Then there's the Dynojet Inertia type dyno, measures rate of acceleration of a weighted drum. Calculates via algorythm for speed of drum, and acceleration over time. There's no native load cell, although there can be an eddy current brake and load cell add on for tuning partial throttle and accurate numbers.
They are all repeatable and reliable methods of analyses, but when it comes to measuring true HP using the Dynojet Inertia dyno, it comes up a little bit optimistic. Note, that there's NO acceleration as part of the HP formula (stating that as I've seen this touted as the definition of HP here many times, it's not). The load cell dyno uses a simple formula (load and RPM) to calculate HP, and the inertia dyno uses algorithms to estimate. There is no easy correlation between load cell and inertia dynos, as inertia dynos are more susceptible to changes in wheel and drive train inertia, even tire pressure. Whereas the eddy current load cell is much less so.

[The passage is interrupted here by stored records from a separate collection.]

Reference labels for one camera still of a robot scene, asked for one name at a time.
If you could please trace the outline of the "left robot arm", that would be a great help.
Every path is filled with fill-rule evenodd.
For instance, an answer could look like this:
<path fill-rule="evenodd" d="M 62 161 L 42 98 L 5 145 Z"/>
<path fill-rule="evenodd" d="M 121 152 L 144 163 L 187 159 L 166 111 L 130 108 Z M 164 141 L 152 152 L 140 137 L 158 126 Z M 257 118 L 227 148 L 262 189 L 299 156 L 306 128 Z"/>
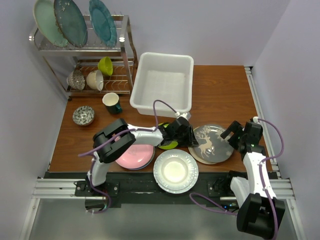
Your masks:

So if you use the same inertia dyno, same calibration settings, conditions, tire pressure, measuring the same car, with the same gearing for test, it's valid before/after comparison. But there are some limitations. One is, they tend to lead the tuner into using a little bit too much timing advance, and a liitle too much fuel. The other is, you can only tune the 100% throttle cells on the VE and ignition tables, so the other ~90% of the table is not addressed (although you can address some of it in other ways). What's NICE about the inertia dyno, is the simplicity for a rolling road type test, and it costs perhaps half as much. It's the ideal "dyno night" tool. Dyno operator can select STD or SAE calibration, so there's a good difference there also. Look at Tom's dyno chart, upper RH side it shows SAE. If another dyno run shows STD, it will be higher, so at least keep that consistant., and look for it when comparing dyno sheets.
The issues with the eddy current load cell dynos, is when you try to set it up to repeat a dynojet result. It's just not good at it. It can control a certain rate well, but that rate is independent of HP whereas the inertia dyno, they are completely dependant. So don't mix up comparisons.